▶ [WHAT TO PRODUCE]:
An exact retyping of every record is required.

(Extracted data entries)

------------------------------------------------

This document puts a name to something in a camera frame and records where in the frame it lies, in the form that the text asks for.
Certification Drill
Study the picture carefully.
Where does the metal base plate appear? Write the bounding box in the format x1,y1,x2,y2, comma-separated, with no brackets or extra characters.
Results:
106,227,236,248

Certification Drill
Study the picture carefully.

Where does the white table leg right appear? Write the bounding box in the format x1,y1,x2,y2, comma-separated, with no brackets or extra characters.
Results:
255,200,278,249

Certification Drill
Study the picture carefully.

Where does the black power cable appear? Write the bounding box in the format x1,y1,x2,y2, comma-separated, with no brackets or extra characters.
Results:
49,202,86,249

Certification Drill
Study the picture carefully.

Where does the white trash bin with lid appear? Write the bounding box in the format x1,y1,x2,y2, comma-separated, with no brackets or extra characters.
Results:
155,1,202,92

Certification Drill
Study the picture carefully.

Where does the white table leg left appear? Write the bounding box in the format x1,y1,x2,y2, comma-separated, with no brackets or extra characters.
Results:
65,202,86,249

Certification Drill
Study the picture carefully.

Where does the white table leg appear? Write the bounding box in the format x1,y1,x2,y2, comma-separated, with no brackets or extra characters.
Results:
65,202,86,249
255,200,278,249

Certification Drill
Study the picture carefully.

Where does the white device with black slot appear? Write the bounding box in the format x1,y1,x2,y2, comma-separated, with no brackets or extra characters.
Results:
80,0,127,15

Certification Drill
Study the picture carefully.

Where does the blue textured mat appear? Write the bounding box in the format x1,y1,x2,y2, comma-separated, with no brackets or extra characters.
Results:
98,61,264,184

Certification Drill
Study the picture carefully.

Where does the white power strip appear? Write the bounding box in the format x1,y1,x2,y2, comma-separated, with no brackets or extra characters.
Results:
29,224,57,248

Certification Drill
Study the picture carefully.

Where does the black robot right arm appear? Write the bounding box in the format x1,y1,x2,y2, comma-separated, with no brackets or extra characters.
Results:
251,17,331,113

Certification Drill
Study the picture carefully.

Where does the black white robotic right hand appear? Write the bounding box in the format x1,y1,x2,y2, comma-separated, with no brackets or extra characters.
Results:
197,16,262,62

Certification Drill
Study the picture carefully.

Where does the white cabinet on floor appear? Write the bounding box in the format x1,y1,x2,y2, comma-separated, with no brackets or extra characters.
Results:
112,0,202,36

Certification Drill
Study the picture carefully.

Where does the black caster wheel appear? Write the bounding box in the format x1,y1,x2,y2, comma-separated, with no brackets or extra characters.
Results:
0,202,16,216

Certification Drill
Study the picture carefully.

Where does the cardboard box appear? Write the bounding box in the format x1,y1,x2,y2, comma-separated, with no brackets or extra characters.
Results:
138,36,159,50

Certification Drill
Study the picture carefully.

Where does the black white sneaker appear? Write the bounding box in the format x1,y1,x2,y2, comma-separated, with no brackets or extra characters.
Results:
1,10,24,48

------------------------------------------------

▶ [COMPLETED TASK]:
This document puts a name to something in a camera frame and records where in the frame it lies, in the form that the text asks for.
Certification Drill
Study the picture carefully.
Where does the metal base plate appear? Write the bounding box in the format x1,y1,x2,y2, comma-separated, with no brackets or extra characters.
Results:
106,227,236,248

Certification Drill
Study the picture carefully.

Where does the white table leg right appear? Write the bounding box in the format x1,y1,x2,y2, comma-separated, with no brackets or extra characters.
Results:
255,200,278,249

Certification Drill
Study the picture carefully.

Where does the black power cable appear? Write the bounding box in the format x1,y1,x2,y2, comma-separated, with no brackets or extra characters.
Results:
49,202,86,249

Certification Drill
Study the picture carefully.

Where does the white trash bin with lid appear? Write the bounding box in the format x1,y1,x2,y2, comma-separated, with no brackets or extra characters.
Results:
155,1,202,92

Certification Drill
Study the picture carefully.

Where does the white table leg left appear? Write the bounding box in the format x1,y1,x2,y2, comma-separated, with no brackets or extra characters.
Results:
65,202,86,249

Certification Drill
Study the picture carefully.

Where does the white table leg appear? Write the bounding box in the format x1,y1,x2,y2, comma-separated, with no brackets or extra characters.
Results:
65,202,86,249
255,200,278,249

Certification Drill
Study the picture carefully.

Where does the white device with black slot appear? Write the bounding box in the format x1,y1,x2,y2, comma-separated, with no brackets or extra characters.
Results:
80,0,127,15

Certification Drill
Study the picture carefully.

Where does the blue textured mat appear? Write the bounding box in the format x1,y1,x2,y2, comma-separated, with no brackets or extra characters.
Results:
98,61,264,184

Certification Drill
Study the picture carefully.

Where does the white power strip appear? Write the bounding box in the format x1,y1,x2,y2, comma-separated, with no brackets or extra characters.
Results:
29,224,57,248

Certification Drill
Study the picture carefully.

Where does the black robot right arm appear? Write the bounding box in the format x1,y1,x2,y2, comma-separated, with no brackets or extra characters.
Results:
251,17,331,113

Certification Drill
Study the picture carefully.

Where does the black white robotic right hand appear? Write the bounding box in the format x1,y1,x2,y2, comma-separated, with no brackets or extra characters.
Results:
197,16,262,62

Certification Drill
Study the picture carefully.

Where does the white cabinet on floor appear? Write the bounding box in the format x1,y1,x2,y2, comma-separated, with no brackets or extra characters.
Results:
112,0,202,36

Certification Drill
Study the picture carefully.

Where does the black caster wheel appear? Write the bounding box in the format x1,y1,x2,y2, comma-separated, with no brackets or extra characters.
Results:
0,202,16,216

Certification Drill
Study the picture carefully.

Where does the cardboard box appear? Write the bounding box in the format x1,y1,x2,y2, comma-separated, with no brackets or extra characters.
Results:
138,36,159,50

Certification Drill
Study the picture carefully.

Where does the black white sneaker appear? Write the bounding box in the format x1,y1,x2,y2, comma-separated, with no brackets or extra characters.
Results:
1,10,24,48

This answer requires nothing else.